I reviewed the R207/2 in February 2008 and my system has undergone many changes since I last listened to it. But I think you still have many years ahead of you with the R207/2s. Keep 'em!

John Atkinson
Editor, Stereophile

nirodha's picture

Thanks John, keep up the good work! Wim

JimboJumbo's picture

They are a great loudspeaker.

However, in Figure 9 where you say the results suggests optimal Xover design . . .

I am not sure about that. Agreed the transition between high frequency driver and mid frequency driver, and also the transition between mid and low frequency drivers, are all reasonably smooth. But, the high frequency driver and mid frequency driver are also completely out of phase and (whilst I can see why it has been implemented that way) I am not sure that is optimal; even though it is probably not audible.

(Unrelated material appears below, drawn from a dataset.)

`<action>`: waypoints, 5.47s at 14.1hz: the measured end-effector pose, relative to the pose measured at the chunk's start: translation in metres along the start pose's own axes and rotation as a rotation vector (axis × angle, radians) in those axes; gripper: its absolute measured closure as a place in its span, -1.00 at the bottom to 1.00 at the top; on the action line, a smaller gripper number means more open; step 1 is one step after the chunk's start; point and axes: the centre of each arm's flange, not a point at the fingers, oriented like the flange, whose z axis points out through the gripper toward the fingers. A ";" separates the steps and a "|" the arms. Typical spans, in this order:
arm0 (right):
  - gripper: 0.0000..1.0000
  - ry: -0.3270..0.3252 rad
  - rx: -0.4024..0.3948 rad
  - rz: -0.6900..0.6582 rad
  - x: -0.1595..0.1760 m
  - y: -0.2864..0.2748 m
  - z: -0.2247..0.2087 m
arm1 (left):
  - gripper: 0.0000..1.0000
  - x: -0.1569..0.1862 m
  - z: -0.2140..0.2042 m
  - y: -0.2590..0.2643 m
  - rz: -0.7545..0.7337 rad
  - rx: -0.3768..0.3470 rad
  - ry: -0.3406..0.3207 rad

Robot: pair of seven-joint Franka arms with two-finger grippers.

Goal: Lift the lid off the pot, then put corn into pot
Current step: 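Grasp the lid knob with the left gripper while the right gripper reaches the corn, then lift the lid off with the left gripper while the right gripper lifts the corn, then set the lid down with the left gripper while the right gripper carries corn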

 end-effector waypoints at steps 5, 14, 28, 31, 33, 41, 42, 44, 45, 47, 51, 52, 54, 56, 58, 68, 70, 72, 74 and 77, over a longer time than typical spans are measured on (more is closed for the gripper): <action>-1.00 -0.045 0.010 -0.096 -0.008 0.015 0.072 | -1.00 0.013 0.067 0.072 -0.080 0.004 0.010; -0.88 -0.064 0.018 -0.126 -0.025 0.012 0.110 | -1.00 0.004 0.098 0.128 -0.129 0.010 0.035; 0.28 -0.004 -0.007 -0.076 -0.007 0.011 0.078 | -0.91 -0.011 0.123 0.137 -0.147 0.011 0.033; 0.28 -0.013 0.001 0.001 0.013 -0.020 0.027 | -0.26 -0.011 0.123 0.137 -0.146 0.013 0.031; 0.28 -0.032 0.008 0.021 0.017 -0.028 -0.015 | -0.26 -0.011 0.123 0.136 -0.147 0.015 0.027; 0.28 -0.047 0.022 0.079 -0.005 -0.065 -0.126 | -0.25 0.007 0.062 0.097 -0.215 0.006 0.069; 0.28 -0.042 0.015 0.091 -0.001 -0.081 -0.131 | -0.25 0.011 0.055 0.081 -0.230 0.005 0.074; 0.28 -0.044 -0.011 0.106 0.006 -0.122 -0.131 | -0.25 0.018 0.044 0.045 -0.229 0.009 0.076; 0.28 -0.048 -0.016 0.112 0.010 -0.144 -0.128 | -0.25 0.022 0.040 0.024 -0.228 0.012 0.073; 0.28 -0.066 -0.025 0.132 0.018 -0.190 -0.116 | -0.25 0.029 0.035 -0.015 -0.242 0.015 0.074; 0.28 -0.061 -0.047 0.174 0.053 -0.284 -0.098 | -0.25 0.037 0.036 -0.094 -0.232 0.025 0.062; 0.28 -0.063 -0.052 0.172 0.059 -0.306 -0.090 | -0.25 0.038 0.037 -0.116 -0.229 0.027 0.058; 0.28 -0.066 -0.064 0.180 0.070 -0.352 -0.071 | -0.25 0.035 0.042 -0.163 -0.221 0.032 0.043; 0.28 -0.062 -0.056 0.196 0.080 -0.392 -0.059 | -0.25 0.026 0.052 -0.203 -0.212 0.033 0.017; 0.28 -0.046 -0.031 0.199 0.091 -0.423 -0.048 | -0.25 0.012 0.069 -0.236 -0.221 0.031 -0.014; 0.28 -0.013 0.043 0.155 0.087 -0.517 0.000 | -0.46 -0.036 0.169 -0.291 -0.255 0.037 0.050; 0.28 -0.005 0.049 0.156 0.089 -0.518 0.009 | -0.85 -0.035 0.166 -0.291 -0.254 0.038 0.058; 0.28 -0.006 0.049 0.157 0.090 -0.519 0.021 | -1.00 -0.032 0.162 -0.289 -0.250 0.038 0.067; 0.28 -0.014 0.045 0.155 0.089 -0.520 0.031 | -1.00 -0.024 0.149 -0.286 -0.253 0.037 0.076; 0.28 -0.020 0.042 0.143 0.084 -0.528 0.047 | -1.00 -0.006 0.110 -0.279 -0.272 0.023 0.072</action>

For instance, any discontinuities between the mid frequency and high frequency driver will be exacerbated by having them out of phase; and the avoidance of acoustic scattering effects at the surrounds and other areas of discontinuity within KEF’s coaxial design has been one of the evolution drivers for a long time. Perhaps you are saying the Xover design is optimized for the type of crossover/order that is implemented?

Additionally, your comment on Figure 7 . . .

“However, the Reference 5's greater directivity above 5kHz results in a response that slopes down more in the top two octaves than the Blade Two's response, and actually resembles that of the Magico S5 Mk.II, which I reviewed” . . . .

Was initially a little confusing. However, I think what you mean (please advise) is that the reference 5’s greater dispersion (rather than directivity) comes at the expense of on axis high frequency SPL.

To me, it seems there has been a design compromise, where some on axis high frequency SPL/response has been sacrificed so that off axis high frequency SPL/response performs better.

Appreciate its probably a bit of semantics between engineers, but do I have that correct. Because if I don’t then I need to know how the red trace in Figure 7 represents greater directivity.